IPAG przytacza dane z raportu „International Trade in the Vape Sector: Focus on Asia, US and Europe”, które wskazują, że obecnie 95 proc. jednorazowych, smakowych e-papierosów produkowanych jest w Chinach, a Pekin odpowiada za 90 proc. ich globalnego eksportu, wycenianego w 2022 r. na 11,1 mld dolarów. W Chinach od 1 października 2022 r. obowiązuje całkowity zakaz sprzedaży jednorazowych, tzw. „owocowych” e-papierosów, co nie przeszkadza Pekinowi w masowym eksporcie takich produktów na rynki zagraniczne. Do Europy i USA trafiają w kontenerach często z wprowadzającymi w błąd oznaczeniami – jako: „latarki”, „baterie” czy „ładowarki”.
Część krajów już wprowadziła zakaz sprzedaży e-papierosów dzieciom i młodzieży bądź pracuje nad prawodawstwem w tym obszarze.
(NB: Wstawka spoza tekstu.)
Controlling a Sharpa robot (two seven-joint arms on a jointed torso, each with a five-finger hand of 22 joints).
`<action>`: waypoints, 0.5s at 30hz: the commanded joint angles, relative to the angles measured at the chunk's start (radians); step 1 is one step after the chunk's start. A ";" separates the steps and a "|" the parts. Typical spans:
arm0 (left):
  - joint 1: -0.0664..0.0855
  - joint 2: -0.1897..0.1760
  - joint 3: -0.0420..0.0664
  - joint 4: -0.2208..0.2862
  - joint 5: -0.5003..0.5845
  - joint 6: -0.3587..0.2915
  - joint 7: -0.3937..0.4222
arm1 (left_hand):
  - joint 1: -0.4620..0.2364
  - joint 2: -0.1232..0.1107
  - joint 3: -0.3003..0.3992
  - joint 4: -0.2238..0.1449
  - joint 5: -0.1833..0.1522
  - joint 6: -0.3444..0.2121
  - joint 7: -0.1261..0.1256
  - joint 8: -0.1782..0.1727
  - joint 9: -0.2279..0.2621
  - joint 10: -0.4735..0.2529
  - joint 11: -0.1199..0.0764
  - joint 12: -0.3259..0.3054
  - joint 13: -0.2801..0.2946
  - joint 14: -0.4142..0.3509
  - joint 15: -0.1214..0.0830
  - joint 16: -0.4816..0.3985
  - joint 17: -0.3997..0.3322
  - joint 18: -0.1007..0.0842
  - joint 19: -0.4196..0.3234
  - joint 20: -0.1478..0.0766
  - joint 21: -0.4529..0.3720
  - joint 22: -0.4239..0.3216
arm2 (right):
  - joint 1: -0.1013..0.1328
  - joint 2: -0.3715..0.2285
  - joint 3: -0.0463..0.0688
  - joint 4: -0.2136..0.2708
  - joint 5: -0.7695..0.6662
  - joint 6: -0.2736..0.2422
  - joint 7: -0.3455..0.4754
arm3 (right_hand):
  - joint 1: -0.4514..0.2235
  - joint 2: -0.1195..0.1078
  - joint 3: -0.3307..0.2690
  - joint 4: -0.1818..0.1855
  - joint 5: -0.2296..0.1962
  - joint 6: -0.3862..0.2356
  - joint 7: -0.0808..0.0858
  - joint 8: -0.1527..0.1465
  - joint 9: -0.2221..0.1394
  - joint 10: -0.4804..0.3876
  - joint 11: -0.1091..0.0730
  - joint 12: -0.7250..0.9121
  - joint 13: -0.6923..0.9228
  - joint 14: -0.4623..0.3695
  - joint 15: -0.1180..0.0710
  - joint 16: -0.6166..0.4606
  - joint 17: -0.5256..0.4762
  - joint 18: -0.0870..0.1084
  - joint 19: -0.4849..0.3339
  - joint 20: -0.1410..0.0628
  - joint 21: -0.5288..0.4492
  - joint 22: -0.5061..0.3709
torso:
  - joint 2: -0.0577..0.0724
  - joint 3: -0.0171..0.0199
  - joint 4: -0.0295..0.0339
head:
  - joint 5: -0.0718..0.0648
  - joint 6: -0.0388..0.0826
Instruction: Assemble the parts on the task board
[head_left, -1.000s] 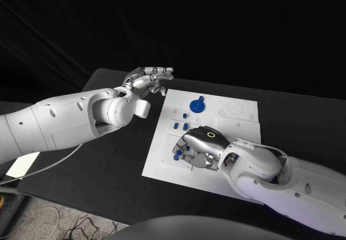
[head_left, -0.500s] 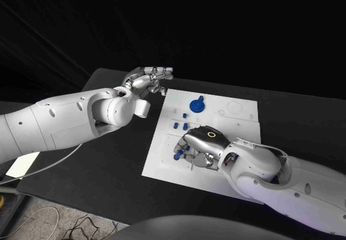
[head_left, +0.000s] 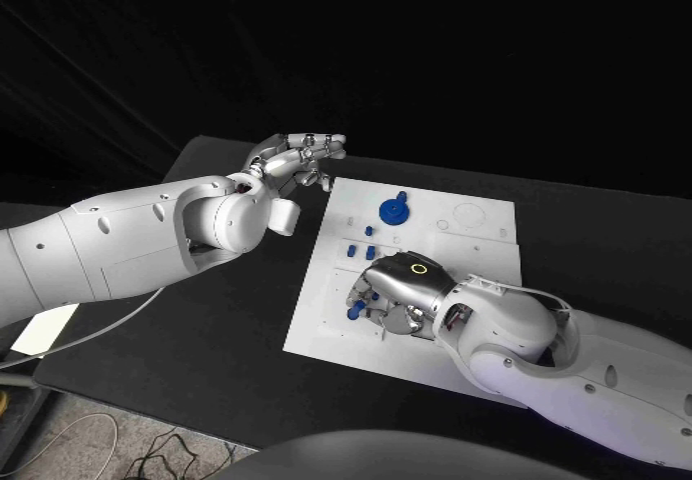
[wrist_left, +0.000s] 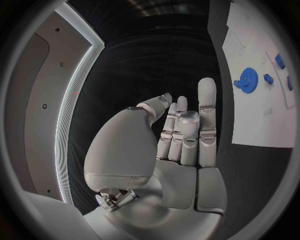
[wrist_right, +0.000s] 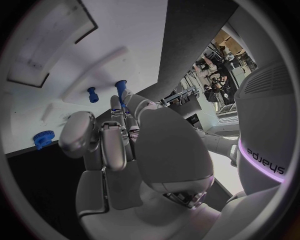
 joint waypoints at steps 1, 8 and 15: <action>0.000 0.001 0.001 0.002 -0.004 0.018 0.004 | 0.000 0.011 0.001 -0.007 0.004 -0.005 -0.002 0.003 0.000 -0.005 -0.002 0.003 0.001 -0.009 -0.001 -0.001 -0.001 0.012 -0.004 0.001 -0.006 0.000 | -0.002 0.005 -0.002 -0.004 -0.017 0.037 -0.014 | -0.011 0.004 0.005 -0.001 0.002 0.003 0.005 0.004 0.001 0.038 -0.032 0.002 0.001 0.050 -0.001 0.005 -0.001 0.006 0.000 -0.002 0.002 -0.001 | 0.000 -0.0002 -0.0003 | -0.001 0.000; 0.001 0.000 0.001 0.003 -0.004 0.017 0.004 | 0.000 0.011 0.001 -0.007 0.004 -0.005 -0.002 0.003 0.000 -0.005 -0.002 0.003 0.001 -0.009 -0.001 -0.001 -0.001 0.012 -0.004 0.001 -0.006 0.000 | -0.001 0.012 -0.003 -0.010 -0.011 0.022 -0.010 | -0.050 -0.017 0.002 0.001 0.012 -0.023 0.013 -0.010 -0.004 0.000 -0.022 -0.004 -0.005 0.049 0.008 0.004 -0.004 0.007 -0.004 0.004 -0.002 -0.006 | 0.000 -0.0003 -0.0001 | -0.001 0.000; 0.001 -0.001 0.001 0.004 -0.004 0.017 0.002 | 0.000 0.011 0.001 -0.007 0.004 -0.005 -0.002 0.003 0.000 -0.005 -0.002 0.003 0.001 -0.009 -0.001 -0.001 -0.001 0.012 -0.004 0.001 -0.006 0.000 | 0.000 0.014 -0.003 -0.017 0.011 0.003 0.005 | -0.127 -0.069 -0.039 0.029 0.031 -0.092 0.031 -0.013 -0.022 -0.123 0.005 -0.001 -0.009 0.034 0.030 -0.035 -0.059 0.020 -0.034 0.025 -0.051 -0.079 | 0.000 0.0003 -0.0003 | -0.001 0.000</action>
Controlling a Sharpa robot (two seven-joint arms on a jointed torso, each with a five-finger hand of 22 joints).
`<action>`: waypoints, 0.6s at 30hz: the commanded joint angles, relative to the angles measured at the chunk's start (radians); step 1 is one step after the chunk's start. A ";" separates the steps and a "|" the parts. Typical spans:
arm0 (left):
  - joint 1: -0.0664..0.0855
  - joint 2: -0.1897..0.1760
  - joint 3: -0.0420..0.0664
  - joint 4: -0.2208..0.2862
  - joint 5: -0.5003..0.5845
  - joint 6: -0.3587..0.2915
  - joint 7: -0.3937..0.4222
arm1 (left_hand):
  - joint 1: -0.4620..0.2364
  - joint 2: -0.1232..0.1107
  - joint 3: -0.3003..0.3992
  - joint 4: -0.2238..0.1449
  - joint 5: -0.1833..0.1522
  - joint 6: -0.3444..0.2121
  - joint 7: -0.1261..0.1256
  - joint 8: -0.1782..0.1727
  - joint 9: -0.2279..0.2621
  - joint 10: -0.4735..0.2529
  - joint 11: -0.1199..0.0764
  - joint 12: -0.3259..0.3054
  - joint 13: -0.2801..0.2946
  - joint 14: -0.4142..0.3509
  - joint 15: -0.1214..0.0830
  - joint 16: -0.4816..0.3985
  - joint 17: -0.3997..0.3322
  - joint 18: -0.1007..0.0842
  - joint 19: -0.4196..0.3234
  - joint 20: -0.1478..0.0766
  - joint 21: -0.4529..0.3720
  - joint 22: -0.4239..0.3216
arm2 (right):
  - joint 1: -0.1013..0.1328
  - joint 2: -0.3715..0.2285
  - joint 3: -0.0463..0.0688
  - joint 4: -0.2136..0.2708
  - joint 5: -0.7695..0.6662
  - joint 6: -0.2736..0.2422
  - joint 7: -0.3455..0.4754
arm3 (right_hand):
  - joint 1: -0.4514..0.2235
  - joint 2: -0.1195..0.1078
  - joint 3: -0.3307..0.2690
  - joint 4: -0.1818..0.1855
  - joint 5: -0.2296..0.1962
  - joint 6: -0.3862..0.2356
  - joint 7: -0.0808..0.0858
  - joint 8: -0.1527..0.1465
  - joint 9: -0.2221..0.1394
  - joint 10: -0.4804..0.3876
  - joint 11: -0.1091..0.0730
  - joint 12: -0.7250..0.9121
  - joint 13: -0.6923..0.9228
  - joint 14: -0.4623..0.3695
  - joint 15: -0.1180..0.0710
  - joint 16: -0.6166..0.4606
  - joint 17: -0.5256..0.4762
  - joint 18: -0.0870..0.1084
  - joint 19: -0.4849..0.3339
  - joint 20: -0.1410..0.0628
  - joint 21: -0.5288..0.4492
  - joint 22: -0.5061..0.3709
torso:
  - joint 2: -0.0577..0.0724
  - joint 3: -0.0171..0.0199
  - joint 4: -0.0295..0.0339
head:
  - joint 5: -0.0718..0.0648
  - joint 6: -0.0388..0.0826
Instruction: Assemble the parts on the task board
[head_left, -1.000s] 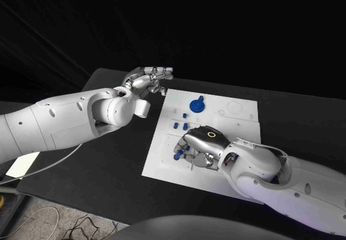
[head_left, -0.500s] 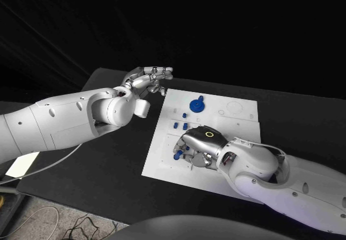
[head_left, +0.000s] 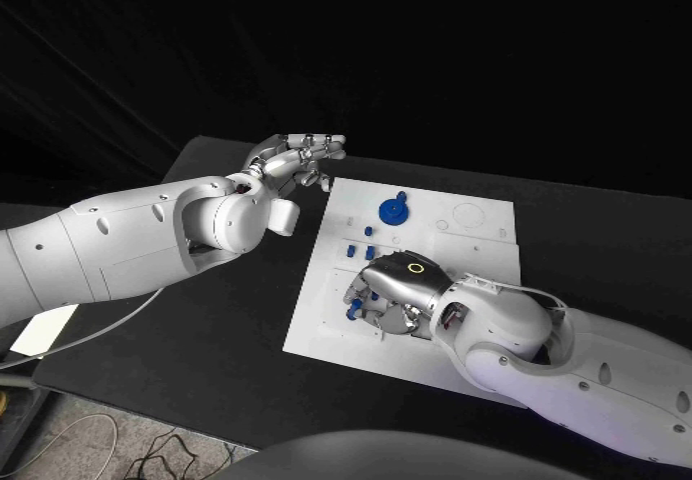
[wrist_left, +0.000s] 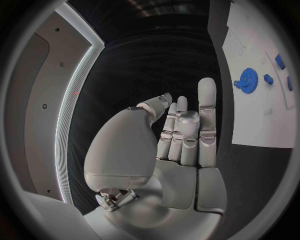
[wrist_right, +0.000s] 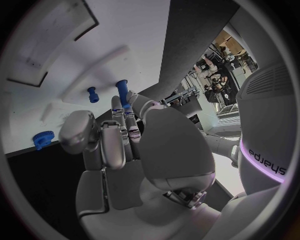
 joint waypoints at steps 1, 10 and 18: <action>0.000 0.000 0.001 0.003 -0.004 0.017 0.003 | 0.000 0.011 0.001 -0.007 0.004 -0.006 -0.002 0.003 0.000 -0.005 -0.002 0.003 0.001 -0.009 -0.001 -0.001 -0.001 0.012 -0.004 0.001 -0.006 0.000 | -0.002 0.001 -0.002 -0.005 0.013 -0.003 0.012 | -0.008 -0.015 -0.016 0.003 0.006 -0.027 0.000 -0.005 -0.007 -0.033 0.006 0.003 0.000 0.034 0.008 -0.021 -0.028 0.025 -0.019 0.002 -0.031 -0.045 | 0.000 0.0008 -0.0003 | 0.001 0.000; 0.001 -0.001 0.001 0.003 -0.004 0.017 0.001 | 0.000 0.011 0.001 -0.007 0.004 -0.006 -0.002 0.003 0.000 -0.005 -0.002 0.003 0.001 -0.009 -0.001 -0.001 -0.001 0.012 -0.004 0.001 -0.006 0.000 | -0.002 -0.004 -0.003 -0.004 0.023 -0.056 0.039 | -0.011 -0.014 -0.069 -0.001 0.016 -0.071 -0.002 -0.003 -0.011 -0.117 0.012 0.012 0.002 0.005 0.011 -0.107 -0.137 0.048 -0.069 0.009 -0.140 -0.191 | 0.000 0.0011 -0.0004 | 0.001 -0.001; 0.001 -0.001 0.001 0.002 -0.004 0.018 0.000 | 0.000 0.011 0.001 -0.007 0.004 -0.006 -0.002 0.003 0.000 -0.005 -0.002 0.003 0.001 -0.009 -0.001 -0.001 -0.001 0.012 -0.004 0.001 -0.006 0.000 | -0.002 -0.026 -0.002 0.015 0.045 -0.130 0.066 | -0.014 -0.014 -0.087 0.001 0.016 -0.075 0.000 -0.003 -0.010 -0.118 0.011 0.020 0.003 0.007 0.011 -0.108 -0.140 0.048 -0.065 0.009 -0.142 -0.192 | 0.000 0.0016 -0.0006 | -0.002 0.002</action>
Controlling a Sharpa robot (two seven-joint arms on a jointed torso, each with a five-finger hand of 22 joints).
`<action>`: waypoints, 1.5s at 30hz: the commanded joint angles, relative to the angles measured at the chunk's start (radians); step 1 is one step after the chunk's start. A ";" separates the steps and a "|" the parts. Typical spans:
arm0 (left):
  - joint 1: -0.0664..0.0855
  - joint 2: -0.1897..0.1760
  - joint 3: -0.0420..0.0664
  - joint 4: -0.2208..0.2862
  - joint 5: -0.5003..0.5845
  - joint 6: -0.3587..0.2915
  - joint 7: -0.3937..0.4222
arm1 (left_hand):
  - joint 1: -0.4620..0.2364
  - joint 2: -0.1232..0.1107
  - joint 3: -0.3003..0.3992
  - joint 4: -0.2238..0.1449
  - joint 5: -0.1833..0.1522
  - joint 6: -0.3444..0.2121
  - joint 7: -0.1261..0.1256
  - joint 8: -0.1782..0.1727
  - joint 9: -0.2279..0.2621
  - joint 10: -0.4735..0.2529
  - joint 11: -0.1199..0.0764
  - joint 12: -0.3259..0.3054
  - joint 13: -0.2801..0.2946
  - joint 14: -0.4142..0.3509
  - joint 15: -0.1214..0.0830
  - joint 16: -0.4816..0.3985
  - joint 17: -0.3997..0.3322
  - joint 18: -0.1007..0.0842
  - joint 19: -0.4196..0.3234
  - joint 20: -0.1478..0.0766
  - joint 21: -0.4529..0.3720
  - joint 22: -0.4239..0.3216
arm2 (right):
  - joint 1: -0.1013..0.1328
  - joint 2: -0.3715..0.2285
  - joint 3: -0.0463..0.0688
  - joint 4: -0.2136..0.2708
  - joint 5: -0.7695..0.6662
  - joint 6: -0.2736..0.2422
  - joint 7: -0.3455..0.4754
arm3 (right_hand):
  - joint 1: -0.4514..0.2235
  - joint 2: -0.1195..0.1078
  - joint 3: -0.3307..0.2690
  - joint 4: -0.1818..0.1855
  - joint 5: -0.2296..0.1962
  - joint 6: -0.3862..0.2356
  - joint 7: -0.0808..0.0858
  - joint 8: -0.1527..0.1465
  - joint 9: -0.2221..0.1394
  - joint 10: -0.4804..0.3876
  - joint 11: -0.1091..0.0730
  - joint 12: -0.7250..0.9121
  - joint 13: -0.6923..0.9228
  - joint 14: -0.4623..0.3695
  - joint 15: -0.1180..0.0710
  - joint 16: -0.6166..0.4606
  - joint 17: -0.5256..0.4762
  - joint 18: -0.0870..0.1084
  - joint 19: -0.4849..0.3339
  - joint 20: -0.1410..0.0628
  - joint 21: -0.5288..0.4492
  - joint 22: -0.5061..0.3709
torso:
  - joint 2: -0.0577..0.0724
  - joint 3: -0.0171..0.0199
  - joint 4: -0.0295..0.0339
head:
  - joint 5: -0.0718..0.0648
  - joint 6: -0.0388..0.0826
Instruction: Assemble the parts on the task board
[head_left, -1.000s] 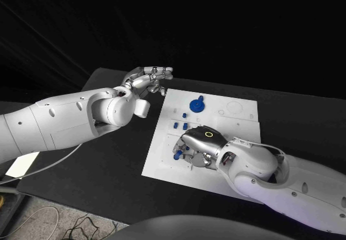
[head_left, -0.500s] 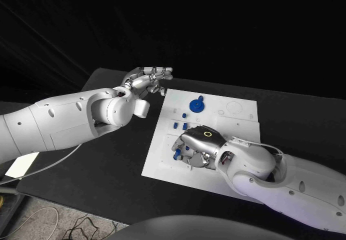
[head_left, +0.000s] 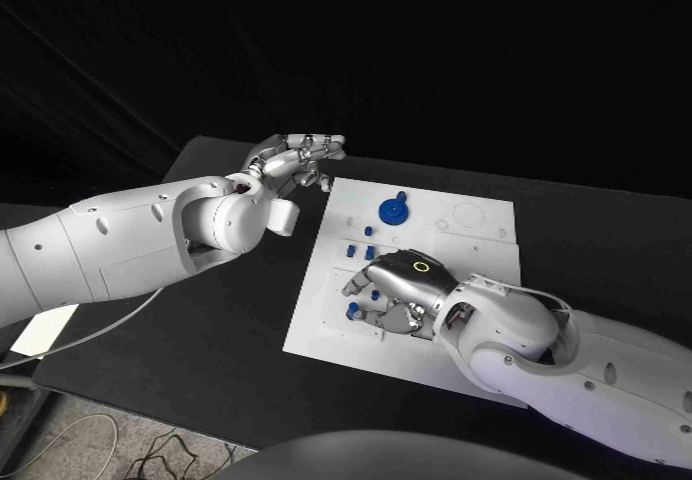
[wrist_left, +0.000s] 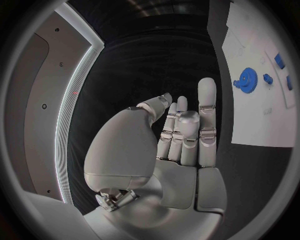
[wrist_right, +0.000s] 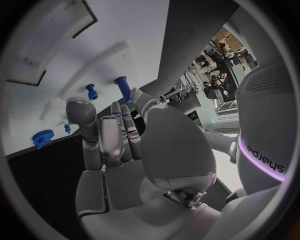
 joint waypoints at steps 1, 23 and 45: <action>0.000 0.000 0.001 0.001 -0.004 0.018 0.003 | 0.000 0.011 0.001 -0.007 0.004 -0.006 -0.002 0.003 0.000 -0.005 -0.002 0.003 0.001 -0.009 -0.001 -0.001 -0.001 0.012 -0.004 0.001 -0.006 0.000 | -0.001 -0.015 0.000 0.015 0.026 -0.084 0.038 | -0.006 -0.006 -0.013 0.003 0.005 -0.011 0.001 -0.003 0.000 -0.002 -0.001 0.008 0.002 0.008 0.004 -0.007 -0.002 0.016 -0.002 0.000 -0.005 -0.002 | 0.000 0.0006 -0.0003 | -0.002 0.002; 0.000 -0.017 -0.003 0.008 -0.004 0.013 0.003 | 0.000 0.011 0.001 -0.007 0.004 -0.006 -0.002 0.003 0.000 -0.005 -0.002 0.003 0.001 -0.009 -0.001 -0.001 -0.001 0.012 -0.004 0.001 -0.006 0.000 | 0.076 -0.431 -0.004 0.154 0.649 -0.144 -0.029 | -0.113 0.042 -0.248 0.100 0.123 0.015 -0.054 0.096 0.037 0.400 -0.089 1.031 0.955 0.069 -0.065 0.202 0.262 -0.044 0.130 -0.069 0.254 0.367 | -0.020 -0.0025 -0.0300 | -0.145 0.075; -0.008 -0.024 -0.014 0.014 -0.004 0.018 0.003 | -0.001 0.013 0.001 -0.007 0.004 -0.006 -0.002 0.005 0.000 -0.010 -0.001 0.009 0.003 -0.010 0.000 -0.001 -0.003 0.013 -0.004 0.002 -0.007 0.000 | 0.042 -0.513 -0.035 0.224 0.378 -0.060 -0.284 | -0.155 0.099 -0.406 0.196 0.185 -0.035 -0.065 0.248 0.147 0.437 -0.095 1.313 1.301 0.086 -0.070 0.281 0.384 -0.060 0.149 -0.068 0.319 0.465 | -0.032 0.0038 -0.0534 | -0.204 0.067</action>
W styczniu 2024 r. premier Wielkiej Brytanii, Rishi Sunak, ogłosił zakaz sprzedaży jednorazowych, smakowych e-papierosów, uzasadniając go rosnącą popularnością tej używki wśród dzieci i nastolatków. Jak podaje Ministerstwo Zdrowia i Opieki Społecznej Wielkiej Brytanii, jednorazowe, smakowe e-papierosy są: „kluczowym czynnikiem odpowiedzialnym za alarmujący wzrost odsetka młodzieży używającej e-papierosów, przy czym udział jednorazowych e-papierosów w grupie wiekowej od 11 do 17 lat w ostatnich latach wzrósł blisko 9-krotnie”.
W USA część szkół zamontowała urządzenie monitorujące. Jak informuje „Interia”, kroki te podjęto w celu zwalczania elektronicznych produktów umożliwiających wapowanie substancji takich jak nikotyna czy THC. Czujniki reagujące na substancje wydzielane podczas wapowania, łączą się z kamerami monitorującymi. Po odnotowaniu oznak wapowania, czujnik aktywuje kamery, a te mogą uchwycić każdego ucznia wychodzącego z łazienki i pomóc w identyfikacji palaczy.